— Prompt —
Repeat exactly, and only, the lines below starting at the line that contains "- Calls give" and ending at the line that contains "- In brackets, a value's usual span", inclusive of both.
-- Data shown follows --
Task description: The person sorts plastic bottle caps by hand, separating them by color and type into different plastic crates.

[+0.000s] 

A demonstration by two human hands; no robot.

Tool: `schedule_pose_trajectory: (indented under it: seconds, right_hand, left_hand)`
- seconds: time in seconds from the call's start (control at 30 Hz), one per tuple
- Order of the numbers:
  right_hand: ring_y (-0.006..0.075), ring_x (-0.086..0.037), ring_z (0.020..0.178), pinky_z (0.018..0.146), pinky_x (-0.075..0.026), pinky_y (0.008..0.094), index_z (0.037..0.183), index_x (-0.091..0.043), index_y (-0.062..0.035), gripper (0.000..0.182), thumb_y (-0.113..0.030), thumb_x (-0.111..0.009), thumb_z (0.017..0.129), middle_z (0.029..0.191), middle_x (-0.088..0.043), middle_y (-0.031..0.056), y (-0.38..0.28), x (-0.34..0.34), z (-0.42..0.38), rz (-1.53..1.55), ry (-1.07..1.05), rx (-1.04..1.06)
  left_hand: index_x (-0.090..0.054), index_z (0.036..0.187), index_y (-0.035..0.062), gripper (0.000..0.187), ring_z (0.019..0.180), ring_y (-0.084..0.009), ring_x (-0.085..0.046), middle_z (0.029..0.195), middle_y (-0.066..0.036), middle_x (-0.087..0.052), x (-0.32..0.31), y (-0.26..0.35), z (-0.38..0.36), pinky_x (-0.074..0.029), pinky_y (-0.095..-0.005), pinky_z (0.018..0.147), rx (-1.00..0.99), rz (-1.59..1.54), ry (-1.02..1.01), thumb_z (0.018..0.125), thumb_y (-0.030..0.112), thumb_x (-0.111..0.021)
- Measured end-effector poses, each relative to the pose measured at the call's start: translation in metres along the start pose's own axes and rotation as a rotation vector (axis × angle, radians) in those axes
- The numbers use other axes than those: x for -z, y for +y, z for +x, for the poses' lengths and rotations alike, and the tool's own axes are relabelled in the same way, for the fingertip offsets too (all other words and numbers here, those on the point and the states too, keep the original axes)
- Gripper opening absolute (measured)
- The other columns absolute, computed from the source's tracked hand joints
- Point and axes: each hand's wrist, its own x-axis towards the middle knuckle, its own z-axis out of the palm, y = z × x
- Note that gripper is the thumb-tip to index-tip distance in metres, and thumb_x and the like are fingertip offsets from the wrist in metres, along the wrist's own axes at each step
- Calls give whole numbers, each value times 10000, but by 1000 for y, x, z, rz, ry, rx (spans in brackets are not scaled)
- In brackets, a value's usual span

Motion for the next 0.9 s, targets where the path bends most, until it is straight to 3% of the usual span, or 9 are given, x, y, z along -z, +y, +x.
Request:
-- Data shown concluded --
— Exercise answer —
- Calls give whole numbers, each value times 10000, but by 1000 for y, x, z, rz, ry, rx (spans in brackets are not scaled)
- In brackets, a value's usual span

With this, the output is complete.